A story that appeared in the Herald Sun describing comments made by State Labor MP John Pandazopoulos at a conference last week as “divisive” has been ridiculed by the member for Dandenong and others – and quite rightly.

Pandazopoulos attended the Ethnic Communities Council of Victoria conference and gave a speech which described the diverse multicultural background of many of the Diggers who fought and fell at Gallipoli – and how an even deeper understanding of the ANZAC story can be achieved by honouring the sacrifice of Australians born overseas.

The Herald Sun chose to interpret the MP’s words and intentions differently. News Ltd journo John Masanauskas quoted RSL state president Maj-Gen David McLachlan as saying Pandazopoulos’ comments were “divisive” (Masanauskas’ word) before going on to directly quote the RSL head as saying: “We need to recognise the culture of the people, but if we’re going to make this nation, we’ve got to be united as Australians,” before adding: “All those who served . . . were there as Australians.

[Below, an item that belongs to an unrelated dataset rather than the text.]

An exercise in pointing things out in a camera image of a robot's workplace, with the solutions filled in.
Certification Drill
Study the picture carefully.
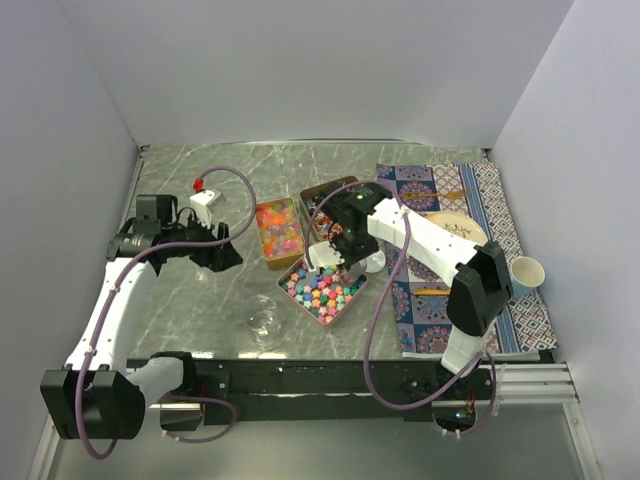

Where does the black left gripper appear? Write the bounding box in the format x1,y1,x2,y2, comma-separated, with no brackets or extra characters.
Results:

The Major General was also quoted as saying: “They didn’t go there as Greeks or French or anything else. We’ve got to get over this business of what your origin was.” The story was picked up by 3AW’s Neil Mitchell who added to the media beat-up by posting on the station’s blog: “Have you ever heard so much nonsense? There is a campaign to honour specifically a section of the Australian Defence Force that fought and died at Gallipoli.”

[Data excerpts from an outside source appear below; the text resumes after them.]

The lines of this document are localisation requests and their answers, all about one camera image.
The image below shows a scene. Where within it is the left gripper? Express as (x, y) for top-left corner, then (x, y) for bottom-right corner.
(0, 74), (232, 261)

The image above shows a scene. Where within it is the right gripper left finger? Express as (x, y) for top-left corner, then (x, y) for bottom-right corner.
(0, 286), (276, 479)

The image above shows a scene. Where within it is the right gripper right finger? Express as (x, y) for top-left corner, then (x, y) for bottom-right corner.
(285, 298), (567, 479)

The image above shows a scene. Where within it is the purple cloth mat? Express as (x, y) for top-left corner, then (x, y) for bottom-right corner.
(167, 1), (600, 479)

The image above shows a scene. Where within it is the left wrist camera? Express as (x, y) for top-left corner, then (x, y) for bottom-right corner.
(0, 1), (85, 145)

He was wrong. There isn’t a campaign and it’s mischievous in the extreme to suggest that that was what Pandazopoulos was proposing. The MP understandably took to a more direct unmediated media channel to give his response. On his Facebook page he wrote: “Know-all Neil Mitchell never even spoke to me about what I was supposed to have said. “I never said that there should be separate recognition.

This is just divisive media diatribe. “I said that we should understand that many Anzacs were born overseas, that many Australians had joined with British forces and that we should recognise our allies, many of whose descendants call Australia home.” In answer to the Herald Sun’s original story, Pandazopoulos wrote: “My speech was not only recognising the diverse origin of Anzacs but mostly as a migrant-nation honouring our Allies as well who have been forgotten – they were Irish, Canadians, Scottish, Welsh, Kiwi, Maori, French, Cypriot, Jewish, Maltese, Egyptian, West and North African as well as Greek. “Their descendants are now Australians.

They have a double bond… My kids have a Gallipoli link through their great-great grandfather, who was an English soldier and not Australian. Isn’t the Gallipoli story part of their story? Pandazopoulos’ final remarks included a question, as to whether the Herald Sun and 3AW’s response to his speech would have been different “if these facts were stated by a historian rather than someone of Greek descent? You decide.”